● AIM OF THE TASK:
Report back every line below that carries the word "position".

● RAW DATA:
Start of Block
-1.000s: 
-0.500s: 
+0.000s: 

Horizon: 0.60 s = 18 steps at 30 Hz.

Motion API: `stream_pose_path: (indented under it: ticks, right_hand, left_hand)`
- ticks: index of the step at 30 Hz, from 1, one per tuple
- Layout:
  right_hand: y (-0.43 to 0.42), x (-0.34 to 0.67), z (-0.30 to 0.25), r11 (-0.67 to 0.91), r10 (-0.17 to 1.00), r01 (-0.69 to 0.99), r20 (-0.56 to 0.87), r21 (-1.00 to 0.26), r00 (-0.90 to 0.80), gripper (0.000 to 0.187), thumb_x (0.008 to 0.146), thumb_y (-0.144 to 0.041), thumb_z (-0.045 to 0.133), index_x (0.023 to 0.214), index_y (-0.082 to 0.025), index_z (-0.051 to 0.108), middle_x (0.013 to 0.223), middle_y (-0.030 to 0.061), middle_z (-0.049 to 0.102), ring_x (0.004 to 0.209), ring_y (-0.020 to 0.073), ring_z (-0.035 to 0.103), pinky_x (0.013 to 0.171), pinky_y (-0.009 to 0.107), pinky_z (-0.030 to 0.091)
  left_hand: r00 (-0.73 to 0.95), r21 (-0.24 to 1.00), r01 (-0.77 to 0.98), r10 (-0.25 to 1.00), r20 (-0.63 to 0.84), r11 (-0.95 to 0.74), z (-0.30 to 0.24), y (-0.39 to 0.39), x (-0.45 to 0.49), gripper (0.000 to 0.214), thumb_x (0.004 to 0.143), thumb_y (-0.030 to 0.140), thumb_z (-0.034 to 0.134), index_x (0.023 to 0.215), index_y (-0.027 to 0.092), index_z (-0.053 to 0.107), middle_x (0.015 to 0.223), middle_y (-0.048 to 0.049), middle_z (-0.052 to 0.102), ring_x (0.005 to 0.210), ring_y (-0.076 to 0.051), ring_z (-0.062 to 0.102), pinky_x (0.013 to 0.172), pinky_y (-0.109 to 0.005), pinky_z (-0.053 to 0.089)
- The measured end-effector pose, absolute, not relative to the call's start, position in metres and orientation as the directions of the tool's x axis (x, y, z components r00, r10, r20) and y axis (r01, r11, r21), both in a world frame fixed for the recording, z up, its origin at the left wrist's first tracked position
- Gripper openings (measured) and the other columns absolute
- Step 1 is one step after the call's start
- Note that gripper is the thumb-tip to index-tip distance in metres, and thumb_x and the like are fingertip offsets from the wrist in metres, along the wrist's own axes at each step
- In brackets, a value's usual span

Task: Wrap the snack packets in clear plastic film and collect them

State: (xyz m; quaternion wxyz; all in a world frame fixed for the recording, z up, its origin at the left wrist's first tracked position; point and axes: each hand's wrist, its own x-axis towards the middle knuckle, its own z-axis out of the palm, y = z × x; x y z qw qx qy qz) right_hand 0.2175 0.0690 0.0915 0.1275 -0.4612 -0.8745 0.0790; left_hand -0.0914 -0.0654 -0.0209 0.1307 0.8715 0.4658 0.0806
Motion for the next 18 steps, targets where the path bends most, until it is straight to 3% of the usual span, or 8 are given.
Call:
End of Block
● ANSWER BOX:
- The measured end-effector pose, absolute, not relative to the call's start, position in metres and orientation as the directions of the tool's x axis (x, y, z components r00, r10, r20) and y axis (r01, r11, r21), both in a world frame fixed for the recording, z up, its origin at the left wrist's first tracked position
State: (xyz m; quaternion wxyz; all in a world frame fixed for the recording, z up, its origin at the left wrist's first tracked position; point and axes: each hand's wrist, its own x-axis towards the middle knuckle, its own z-axis out of the palm, y = z × x; x y z qw qx qy qz) right_hand 0.2175 0.0690 0.0915 0.1275 -0.4612 -0.8745 0.0790; left_hand -0.0914 -0.0654 -0.0209 0.1307 0.8715 0.4658 0.0806

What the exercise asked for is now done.